In the wake of stinging defeats in the 2024 election, Democratic strategists are attempting to regroup by launching a sweeping policy initiative dubbed Project 2029, an effort some observers say borrows heavily from the structure—and ambitions—of the conservative Project 2025.
The project is led by Andrei Cherny, a former Democratic speechwriter and head of Democracy: A Journal of Ideas, who is assembling what he describes as “the Avengers of public policy.” According to The New York Times, Cherny's initiative will issue quarterly policy proposals leading up to the 2028 election cycle.

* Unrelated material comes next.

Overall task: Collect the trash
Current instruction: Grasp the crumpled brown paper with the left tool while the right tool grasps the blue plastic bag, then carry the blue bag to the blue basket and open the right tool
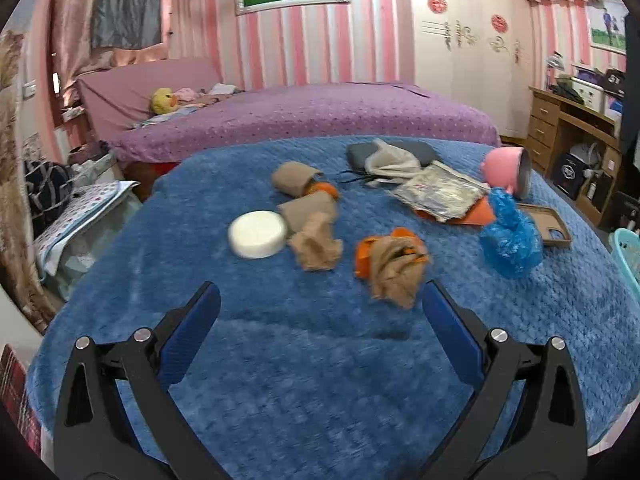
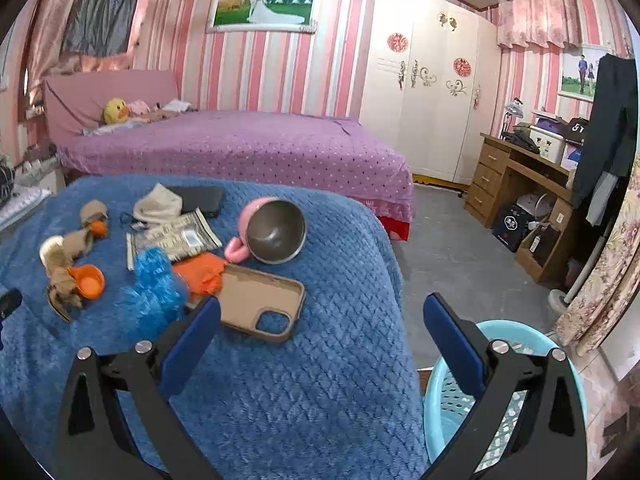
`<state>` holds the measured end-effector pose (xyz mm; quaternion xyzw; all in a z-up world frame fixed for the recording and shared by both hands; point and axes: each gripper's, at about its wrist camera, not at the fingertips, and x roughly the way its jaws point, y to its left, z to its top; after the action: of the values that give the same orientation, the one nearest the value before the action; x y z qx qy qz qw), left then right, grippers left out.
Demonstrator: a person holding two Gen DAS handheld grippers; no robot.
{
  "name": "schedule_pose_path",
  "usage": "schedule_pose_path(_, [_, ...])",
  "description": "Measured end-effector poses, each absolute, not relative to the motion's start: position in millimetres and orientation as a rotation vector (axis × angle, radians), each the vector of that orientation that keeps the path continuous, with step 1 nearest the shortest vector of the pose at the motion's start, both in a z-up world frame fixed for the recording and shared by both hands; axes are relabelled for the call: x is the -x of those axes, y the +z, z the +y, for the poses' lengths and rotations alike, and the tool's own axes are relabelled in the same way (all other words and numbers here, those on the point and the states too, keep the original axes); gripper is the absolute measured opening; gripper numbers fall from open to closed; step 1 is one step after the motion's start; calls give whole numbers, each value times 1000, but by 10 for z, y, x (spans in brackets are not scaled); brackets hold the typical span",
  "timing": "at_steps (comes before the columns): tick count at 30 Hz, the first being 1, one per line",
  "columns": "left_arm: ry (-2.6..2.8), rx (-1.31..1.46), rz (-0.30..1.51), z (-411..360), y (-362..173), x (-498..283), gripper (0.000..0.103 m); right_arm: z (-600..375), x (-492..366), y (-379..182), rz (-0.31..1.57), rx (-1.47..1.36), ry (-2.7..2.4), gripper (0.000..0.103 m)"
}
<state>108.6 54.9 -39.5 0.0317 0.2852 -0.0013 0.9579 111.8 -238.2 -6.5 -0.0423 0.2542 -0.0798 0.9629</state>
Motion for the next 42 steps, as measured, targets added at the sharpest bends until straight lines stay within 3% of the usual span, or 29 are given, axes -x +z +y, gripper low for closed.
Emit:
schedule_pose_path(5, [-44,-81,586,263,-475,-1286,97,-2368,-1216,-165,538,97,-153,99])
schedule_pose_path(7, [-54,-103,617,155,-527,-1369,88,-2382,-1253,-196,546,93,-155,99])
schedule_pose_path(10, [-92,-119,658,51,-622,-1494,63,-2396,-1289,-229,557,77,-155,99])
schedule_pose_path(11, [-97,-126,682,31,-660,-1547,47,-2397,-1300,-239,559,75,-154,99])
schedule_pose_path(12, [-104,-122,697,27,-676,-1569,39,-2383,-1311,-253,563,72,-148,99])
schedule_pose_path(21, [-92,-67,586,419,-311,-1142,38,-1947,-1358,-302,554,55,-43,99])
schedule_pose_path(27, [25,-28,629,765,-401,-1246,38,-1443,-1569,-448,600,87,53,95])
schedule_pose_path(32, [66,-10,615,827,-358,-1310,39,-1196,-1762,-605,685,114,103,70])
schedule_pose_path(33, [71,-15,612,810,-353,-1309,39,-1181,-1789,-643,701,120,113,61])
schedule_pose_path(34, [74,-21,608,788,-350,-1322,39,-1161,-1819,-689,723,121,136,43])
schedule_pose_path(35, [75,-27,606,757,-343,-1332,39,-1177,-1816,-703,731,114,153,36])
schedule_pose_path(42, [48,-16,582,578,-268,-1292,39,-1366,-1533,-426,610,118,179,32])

These proposals will culminate in a comprehensive policy book intended to serve as a blueprint for future Democratic candidates.
Avengers….Assemble! https://t.co/1Ah2TmYqGS
— Andrei Cherny (@AndreiCherny) June 30, 2025
Cherny bluntly assessed the party’s 2024 failure as a messaging and strategy breakdown. “You can’t beat something with nothing,” he told the Times, arguing that Vice President Kamala Harris’s unsuccessful campaign relied too heavily on attacking Donald Trump, rather than advancing her own vision.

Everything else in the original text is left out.